The Gibson Brothers are a French musical group, originally from Martinique, who had their greatest success during the disco boom of the late 1970s.  Their best known hit singles included "Cuba" and "Que Sera Mi Vida".

Career
The three brothers, Chris Francfort (born 20 June 1954, lead vocals, percussion), Patrick Francfort (23 February 1957 – 4 April 2020, vocals, drums) and Alex Francfort (vocals, keyboards), were born in Lamentin Acajou on Martinique. They traveled with their parents to Paris in the mid-1950s, and in 1969 joined the group Phalansters, formed by Jean-Jacques Goldman. They also formed the group Martinique Express, who appeared on French television alongside Guy Lux. They were seen by record producer Daniel Vangarde, who changed the name of their group to The Gibson Brothers.

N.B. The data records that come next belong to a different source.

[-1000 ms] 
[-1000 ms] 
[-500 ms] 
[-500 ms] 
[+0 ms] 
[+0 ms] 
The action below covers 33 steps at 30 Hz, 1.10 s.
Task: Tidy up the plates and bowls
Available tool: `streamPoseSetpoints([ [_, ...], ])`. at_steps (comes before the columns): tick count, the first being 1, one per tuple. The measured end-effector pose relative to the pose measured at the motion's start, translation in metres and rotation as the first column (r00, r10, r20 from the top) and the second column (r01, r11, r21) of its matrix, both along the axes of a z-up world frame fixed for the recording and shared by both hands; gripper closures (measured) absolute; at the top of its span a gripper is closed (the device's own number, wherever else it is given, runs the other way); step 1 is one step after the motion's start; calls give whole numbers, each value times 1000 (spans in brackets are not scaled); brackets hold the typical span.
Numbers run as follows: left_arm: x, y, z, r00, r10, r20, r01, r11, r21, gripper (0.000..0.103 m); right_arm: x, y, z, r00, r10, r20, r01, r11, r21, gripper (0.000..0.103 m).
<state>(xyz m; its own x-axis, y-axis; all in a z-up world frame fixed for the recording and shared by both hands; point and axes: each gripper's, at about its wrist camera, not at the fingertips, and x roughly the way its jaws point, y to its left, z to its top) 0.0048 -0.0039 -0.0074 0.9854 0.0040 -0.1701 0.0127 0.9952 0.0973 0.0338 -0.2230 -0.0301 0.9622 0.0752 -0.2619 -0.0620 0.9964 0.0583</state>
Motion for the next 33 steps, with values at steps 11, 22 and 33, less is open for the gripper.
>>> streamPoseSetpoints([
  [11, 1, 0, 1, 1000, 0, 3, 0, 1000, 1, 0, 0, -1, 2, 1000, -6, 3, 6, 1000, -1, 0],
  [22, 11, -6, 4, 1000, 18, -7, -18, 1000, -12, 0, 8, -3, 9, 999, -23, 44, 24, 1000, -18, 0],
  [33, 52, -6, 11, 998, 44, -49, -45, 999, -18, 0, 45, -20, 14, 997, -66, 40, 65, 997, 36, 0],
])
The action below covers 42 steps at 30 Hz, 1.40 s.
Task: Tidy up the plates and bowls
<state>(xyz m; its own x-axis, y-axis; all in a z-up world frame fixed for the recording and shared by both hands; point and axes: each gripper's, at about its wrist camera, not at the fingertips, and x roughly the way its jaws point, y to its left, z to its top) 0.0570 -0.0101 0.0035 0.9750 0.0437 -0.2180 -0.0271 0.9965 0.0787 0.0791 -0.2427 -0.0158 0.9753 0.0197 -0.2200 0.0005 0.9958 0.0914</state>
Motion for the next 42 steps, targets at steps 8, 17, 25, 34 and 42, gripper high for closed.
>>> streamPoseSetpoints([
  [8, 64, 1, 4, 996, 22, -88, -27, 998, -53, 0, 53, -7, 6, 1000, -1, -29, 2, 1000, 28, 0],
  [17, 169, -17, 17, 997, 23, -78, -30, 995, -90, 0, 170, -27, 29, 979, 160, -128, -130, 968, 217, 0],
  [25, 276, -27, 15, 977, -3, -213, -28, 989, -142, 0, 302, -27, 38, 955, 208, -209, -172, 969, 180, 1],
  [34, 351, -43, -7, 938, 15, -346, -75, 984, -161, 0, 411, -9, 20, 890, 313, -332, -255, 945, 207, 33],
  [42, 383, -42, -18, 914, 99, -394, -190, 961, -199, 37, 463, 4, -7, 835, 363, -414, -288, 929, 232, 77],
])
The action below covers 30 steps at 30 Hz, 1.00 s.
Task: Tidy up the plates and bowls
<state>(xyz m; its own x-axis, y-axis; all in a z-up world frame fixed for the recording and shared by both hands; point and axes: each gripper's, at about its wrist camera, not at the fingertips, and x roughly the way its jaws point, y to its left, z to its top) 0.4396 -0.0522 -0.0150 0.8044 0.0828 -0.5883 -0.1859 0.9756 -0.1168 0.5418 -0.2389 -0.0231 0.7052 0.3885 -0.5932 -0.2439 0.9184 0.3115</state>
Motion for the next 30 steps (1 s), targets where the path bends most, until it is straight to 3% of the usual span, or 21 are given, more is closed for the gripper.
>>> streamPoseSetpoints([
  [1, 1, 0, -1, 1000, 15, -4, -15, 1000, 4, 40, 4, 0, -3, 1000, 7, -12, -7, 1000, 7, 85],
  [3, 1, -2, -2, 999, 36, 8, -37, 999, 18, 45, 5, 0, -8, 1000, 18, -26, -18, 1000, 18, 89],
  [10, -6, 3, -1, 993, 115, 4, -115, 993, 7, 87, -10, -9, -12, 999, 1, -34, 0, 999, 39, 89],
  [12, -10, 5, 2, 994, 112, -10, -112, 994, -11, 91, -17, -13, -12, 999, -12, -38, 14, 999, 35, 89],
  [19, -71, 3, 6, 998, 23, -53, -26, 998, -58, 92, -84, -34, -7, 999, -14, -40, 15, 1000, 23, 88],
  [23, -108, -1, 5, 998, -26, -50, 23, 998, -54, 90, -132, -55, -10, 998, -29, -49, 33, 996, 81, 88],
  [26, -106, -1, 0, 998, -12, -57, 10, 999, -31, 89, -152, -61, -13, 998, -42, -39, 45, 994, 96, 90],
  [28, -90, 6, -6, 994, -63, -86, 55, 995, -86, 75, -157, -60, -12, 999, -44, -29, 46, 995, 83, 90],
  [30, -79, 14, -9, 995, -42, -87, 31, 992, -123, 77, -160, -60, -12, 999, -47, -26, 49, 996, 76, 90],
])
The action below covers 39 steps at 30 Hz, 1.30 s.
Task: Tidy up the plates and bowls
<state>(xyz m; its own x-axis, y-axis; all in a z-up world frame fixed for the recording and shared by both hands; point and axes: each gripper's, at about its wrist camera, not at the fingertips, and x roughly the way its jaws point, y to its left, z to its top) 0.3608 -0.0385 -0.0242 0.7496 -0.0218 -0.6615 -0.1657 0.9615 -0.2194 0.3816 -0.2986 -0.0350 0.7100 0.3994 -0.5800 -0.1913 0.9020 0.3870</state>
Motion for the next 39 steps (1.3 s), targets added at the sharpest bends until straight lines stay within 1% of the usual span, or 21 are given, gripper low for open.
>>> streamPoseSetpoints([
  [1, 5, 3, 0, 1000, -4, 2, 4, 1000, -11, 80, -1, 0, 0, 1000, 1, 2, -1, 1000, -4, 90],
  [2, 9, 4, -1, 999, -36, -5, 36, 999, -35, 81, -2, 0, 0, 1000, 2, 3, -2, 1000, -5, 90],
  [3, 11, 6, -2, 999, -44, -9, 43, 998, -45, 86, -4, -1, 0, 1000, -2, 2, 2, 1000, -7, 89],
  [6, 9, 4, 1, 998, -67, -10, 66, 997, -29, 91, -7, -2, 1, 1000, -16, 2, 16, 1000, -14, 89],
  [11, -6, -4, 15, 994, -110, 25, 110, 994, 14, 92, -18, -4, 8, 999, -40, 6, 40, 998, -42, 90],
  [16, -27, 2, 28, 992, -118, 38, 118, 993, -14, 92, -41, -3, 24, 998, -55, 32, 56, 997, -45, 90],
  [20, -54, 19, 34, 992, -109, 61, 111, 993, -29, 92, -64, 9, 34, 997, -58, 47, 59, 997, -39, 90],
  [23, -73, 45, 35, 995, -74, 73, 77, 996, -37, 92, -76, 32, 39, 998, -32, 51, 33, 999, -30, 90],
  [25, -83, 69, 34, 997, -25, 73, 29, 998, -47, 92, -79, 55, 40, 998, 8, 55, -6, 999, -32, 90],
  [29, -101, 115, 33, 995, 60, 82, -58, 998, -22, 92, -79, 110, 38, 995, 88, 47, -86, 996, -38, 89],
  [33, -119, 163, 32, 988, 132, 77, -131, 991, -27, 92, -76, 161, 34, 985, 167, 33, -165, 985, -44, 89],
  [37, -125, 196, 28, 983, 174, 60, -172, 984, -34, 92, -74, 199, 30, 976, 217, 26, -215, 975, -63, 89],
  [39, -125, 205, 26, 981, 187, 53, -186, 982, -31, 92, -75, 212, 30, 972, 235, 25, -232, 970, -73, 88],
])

They recorded their first single "Come to America" in Paris in 1976, and both it and its follow-up "Non Stop Dance" made the charts in Europe, where they toured successfully. The following year they released "Heaven", which was picked up by TK Records in the U.S.

In 1978 they recorded "Cuba". In the UK it made No. 41 on its initial release, and No. 12 when reissued in 1980. Like most of their other hits, it was written and produced by Vangarde, and the Belgian producer Jean Kluger. The Gibson Brothers had three further big hits in 1979 and 1980 with "Ooh! What a Life" and "Que Sera Mi Vida".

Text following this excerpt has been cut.